However, this code apparently changes an object through a const reference (i.e. through a const method).

Is this code legal in C++?

If so: Is it breaking the const-ness of the type system? Why/why not?

If not: Why not?

Note 1: I have edited the example a bit, so answers might be referring to older examples.

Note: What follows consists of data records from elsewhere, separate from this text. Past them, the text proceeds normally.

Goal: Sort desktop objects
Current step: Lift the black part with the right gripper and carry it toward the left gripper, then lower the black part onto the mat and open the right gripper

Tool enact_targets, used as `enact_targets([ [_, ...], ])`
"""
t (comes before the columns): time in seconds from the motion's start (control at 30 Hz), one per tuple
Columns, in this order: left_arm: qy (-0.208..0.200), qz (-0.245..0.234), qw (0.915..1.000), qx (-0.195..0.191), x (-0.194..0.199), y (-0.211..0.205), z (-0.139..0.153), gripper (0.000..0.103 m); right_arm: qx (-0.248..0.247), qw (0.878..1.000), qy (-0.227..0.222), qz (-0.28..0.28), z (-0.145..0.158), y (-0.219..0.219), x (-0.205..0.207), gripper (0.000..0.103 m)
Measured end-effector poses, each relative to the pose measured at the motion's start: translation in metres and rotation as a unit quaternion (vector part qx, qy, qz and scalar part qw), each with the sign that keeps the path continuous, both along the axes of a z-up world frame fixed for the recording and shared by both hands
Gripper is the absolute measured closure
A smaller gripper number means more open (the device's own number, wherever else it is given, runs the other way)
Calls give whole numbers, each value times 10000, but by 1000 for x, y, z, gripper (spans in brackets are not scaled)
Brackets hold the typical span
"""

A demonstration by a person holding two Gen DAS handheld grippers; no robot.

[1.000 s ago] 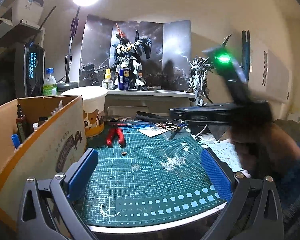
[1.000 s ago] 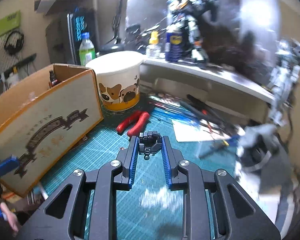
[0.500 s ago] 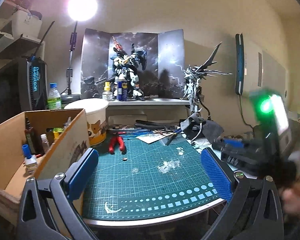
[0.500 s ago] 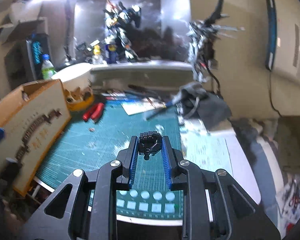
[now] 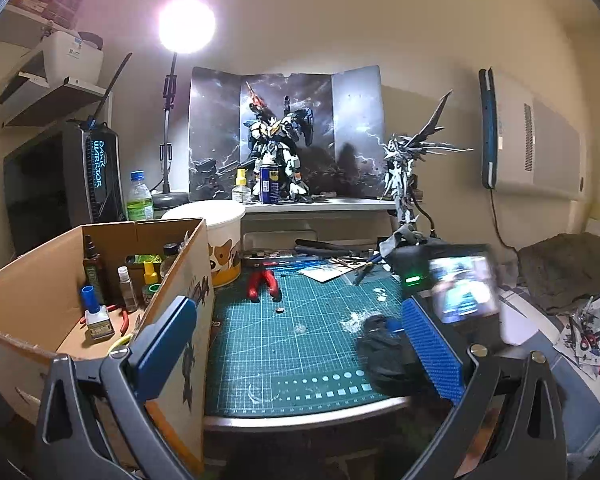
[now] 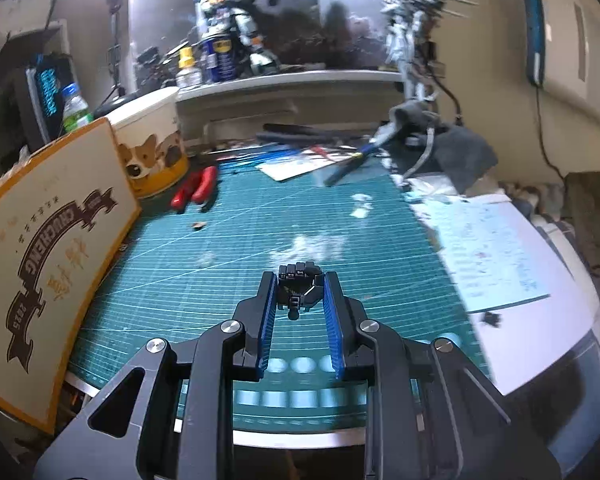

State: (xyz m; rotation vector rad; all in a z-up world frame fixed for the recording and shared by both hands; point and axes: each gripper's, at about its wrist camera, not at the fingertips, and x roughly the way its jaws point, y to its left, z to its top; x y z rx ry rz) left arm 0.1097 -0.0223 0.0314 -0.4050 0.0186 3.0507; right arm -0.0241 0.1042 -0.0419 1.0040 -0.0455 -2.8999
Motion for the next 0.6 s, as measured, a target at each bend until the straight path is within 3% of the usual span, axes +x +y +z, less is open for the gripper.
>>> enact_targets([
  [0.33, -16, 60, 9999, 80, -1, -5, -1, 0, 168, 9985, -365, 366, -36, -48, -11, 81],
  [0.47, -77, 207, 9996, 156, -3, -11, -3, 0, 108, 9981, -458, 399, -45, -49, -12, 71],
  [0.5, -82, 234, 9995, 178, -3, -12, -3, 0, 95, 9982, -435, 406, -45, -48, -11, 63],
  [0.6, -118, 297, 9992, 231, -6, -15, -3, 0, 86, 9988, -268, 389, -34, -44, -4, 57],
])
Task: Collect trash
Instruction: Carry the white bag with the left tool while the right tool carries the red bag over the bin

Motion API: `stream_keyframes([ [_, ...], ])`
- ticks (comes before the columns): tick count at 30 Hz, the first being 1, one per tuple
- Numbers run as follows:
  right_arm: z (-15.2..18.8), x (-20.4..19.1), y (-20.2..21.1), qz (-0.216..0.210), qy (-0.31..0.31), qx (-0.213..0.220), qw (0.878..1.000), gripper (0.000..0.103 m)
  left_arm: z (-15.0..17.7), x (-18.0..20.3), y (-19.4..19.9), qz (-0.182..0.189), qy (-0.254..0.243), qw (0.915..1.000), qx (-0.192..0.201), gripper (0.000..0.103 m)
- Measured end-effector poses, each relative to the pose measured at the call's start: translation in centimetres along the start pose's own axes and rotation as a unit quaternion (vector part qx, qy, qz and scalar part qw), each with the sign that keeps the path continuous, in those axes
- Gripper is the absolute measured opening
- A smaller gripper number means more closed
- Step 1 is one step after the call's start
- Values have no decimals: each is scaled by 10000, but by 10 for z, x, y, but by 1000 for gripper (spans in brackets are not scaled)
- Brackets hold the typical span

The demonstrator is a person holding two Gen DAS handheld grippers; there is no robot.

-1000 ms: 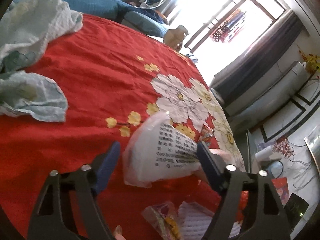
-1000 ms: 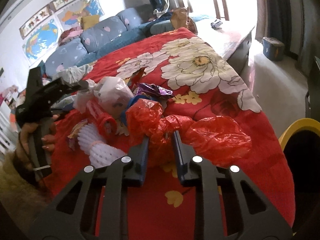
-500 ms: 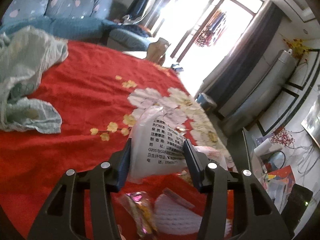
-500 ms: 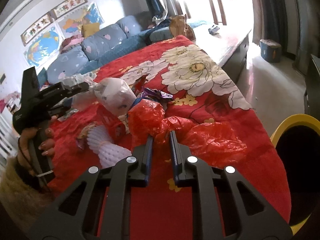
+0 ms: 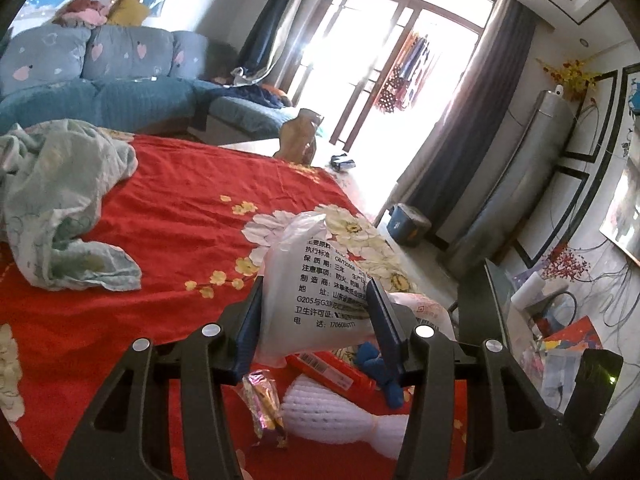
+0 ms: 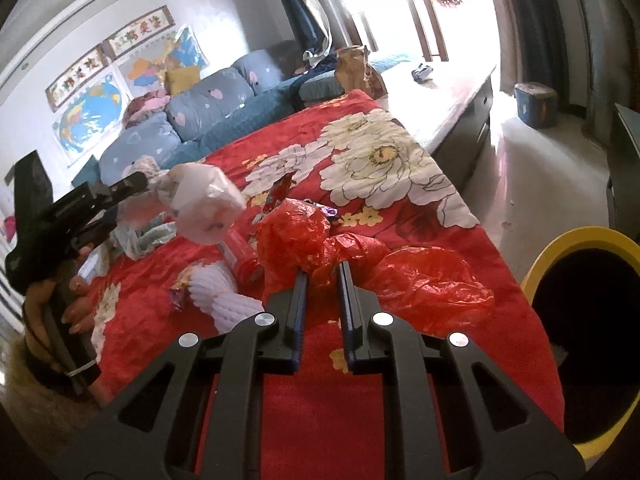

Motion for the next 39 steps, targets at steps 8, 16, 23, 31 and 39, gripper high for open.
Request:
stream_keyframes([
  [8, -4, 3, 13, -66, -82, 69, 9999, 10, -4, 8, 21, 18, -103, 9999, 128, 48],
  [16, -13, 11, 33, -32, -133, 249, 9996, 10, 2, 28, 28, 187, -253, 9994, 120, 48],
  [23, -16, 26, 49, 7, -253, 317, 9992, 10, 9, 51, 30, 327, -452, 9984, 101, 48],
  [31, -17, 37, 65, 78, -329, 408, 9986, 10, 19, 75, 33, 436, -696, 9966, 73, 48],
  [39, -16, 50, 77, 210, -448, 485, 9976, 10, 32, 99, 29, 606, -911, 9940, -49, 48],
])
Point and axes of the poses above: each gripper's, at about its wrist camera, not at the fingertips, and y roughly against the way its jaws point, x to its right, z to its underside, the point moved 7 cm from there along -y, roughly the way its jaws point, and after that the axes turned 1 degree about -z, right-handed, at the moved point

Edit 2: Apparently you don't even need C++11, so I removed that dependency.

#include <iostream>

using namespace std;

struct DoBadThings { int *p; void oops() const { ++*p; } };

struct BreakConst
{
    int n;
    DoBadThings bad;
    BreakConst() { n = 0; bad.p = &n; } 
    void oops() const { bad.oops(); }  // can't change itself... or can it?
};

int main()
{
    const BreakConst bc;
    cout << bc.n << endl;   // 0
    bc.oops();              // O:)
    cout << bc.n << endl;   // 1

    return 0;
}

Update:

I have migrated the lambda to the constructor's initialization list, since doing so allows me to subsequently say const BreakConst bc;, which -- because bc itself is now const (instead of merely the pointer) -- would seem to imply (by Stroustrup) that modifying bc in any way after construction should result in undefined behavior, even though the constructor and the caller would have no way of knowing this without seeing each others' definitions.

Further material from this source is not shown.